Now, Grant works with The People’s Institute for Survival and Beyond. The organization “offers undoing racism workshops and try to give a well-rounded understanding of what racism is.”
Why Grant wanted to portray Agent Percy a very specific way
Grant left the set of NCIS: New Orleans in 2018, but her character is remembered by many. Grant told Essence she hoped Agent Percy could be a positive image for young black girls.
“Sonja Percy is a very strong, dynamic woman, and she’s not afraid to say what she thinks and stand for what she believes. I love how physical she is: She’s shooting and running and tackling just like the guys are,” she said.

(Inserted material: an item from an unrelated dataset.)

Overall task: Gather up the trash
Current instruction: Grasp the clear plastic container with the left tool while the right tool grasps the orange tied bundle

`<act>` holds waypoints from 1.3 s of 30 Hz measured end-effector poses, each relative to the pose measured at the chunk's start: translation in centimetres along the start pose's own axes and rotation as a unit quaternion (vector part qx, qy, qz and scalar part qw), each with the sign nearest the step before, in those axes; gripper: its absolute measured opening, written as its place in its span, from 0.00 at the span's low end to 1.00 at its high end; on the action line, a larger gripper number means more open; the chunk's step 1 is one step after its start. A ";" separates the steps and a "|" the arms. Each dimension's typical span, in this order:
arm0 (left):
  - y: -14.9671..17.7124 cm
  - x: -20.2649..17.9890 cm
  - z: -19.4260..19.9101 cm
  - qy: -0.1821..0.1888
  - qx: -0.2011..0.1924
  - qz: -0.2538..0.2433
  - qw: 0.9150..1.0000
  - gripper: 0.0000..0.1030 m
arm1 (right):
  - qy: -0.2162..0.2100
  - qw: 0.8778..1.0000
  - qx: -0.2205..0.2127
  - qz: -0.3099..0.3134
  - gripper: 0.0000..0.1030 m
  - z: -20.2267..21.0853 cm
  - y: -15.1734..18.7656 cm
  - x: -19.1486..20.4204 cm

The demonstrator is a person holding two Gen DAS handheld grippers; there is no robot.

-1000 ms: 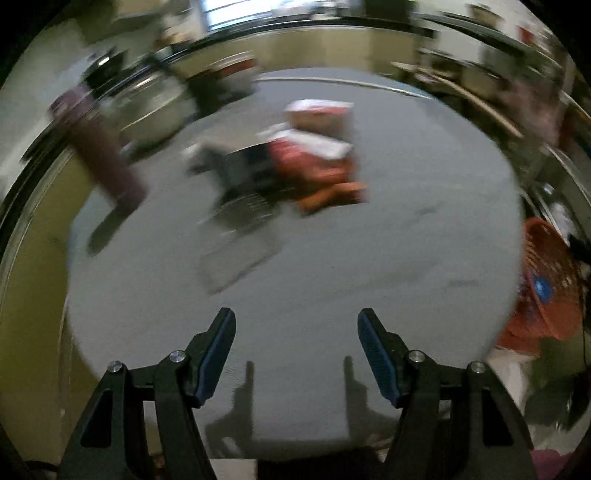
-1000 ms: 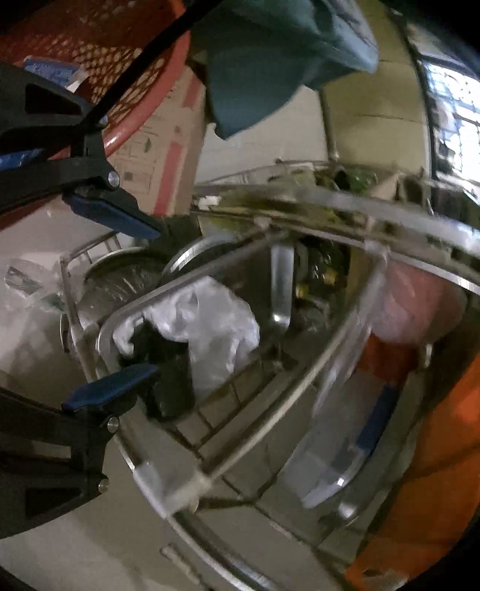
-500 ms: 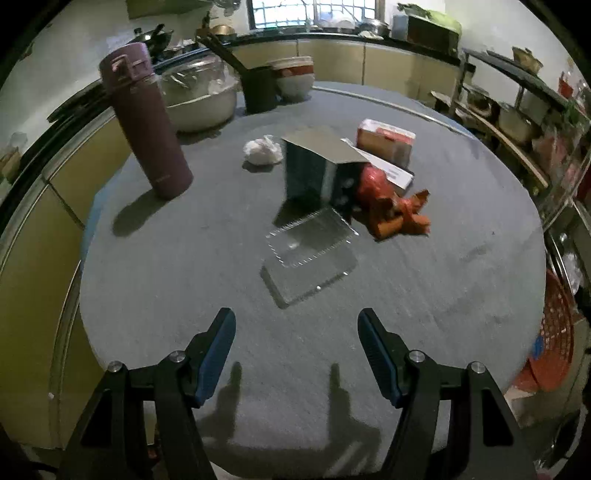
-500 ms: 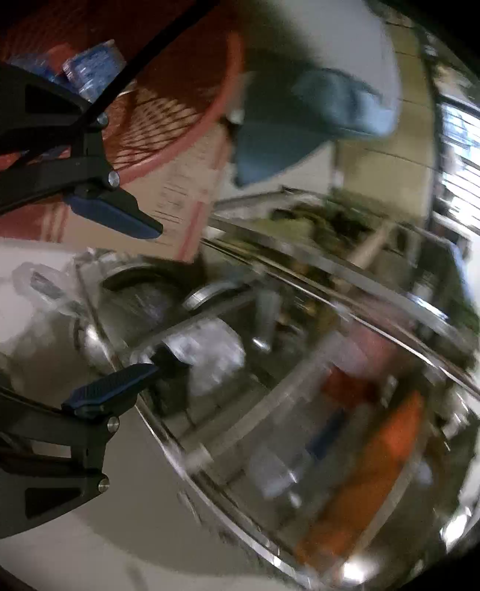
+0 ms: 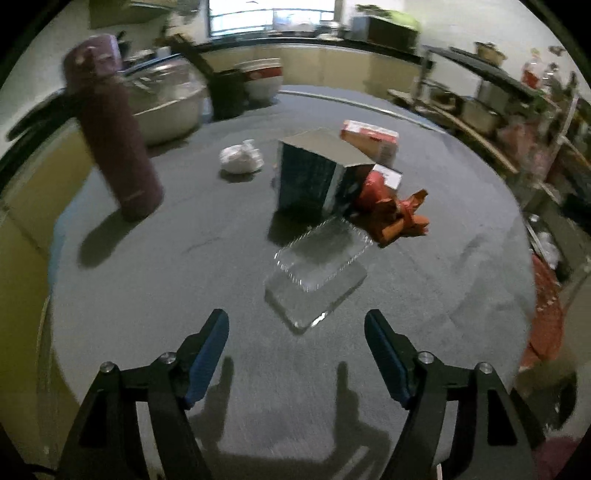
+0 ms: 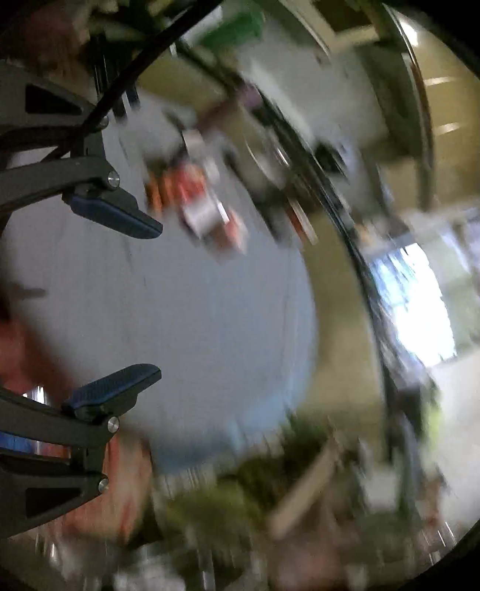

“I hope to be one of those many images for this generation to see on television, kicking butt and taking names. I’m not the Black character, but I’m a human being, and I’m just as dynamic as the people I share the screen with.”
Fans miss Agent Percy on NCIS: New Orleans. However, the star is on a bigger mission: spread positivity, self-acceptance, and inclusivity for women of color everywhere.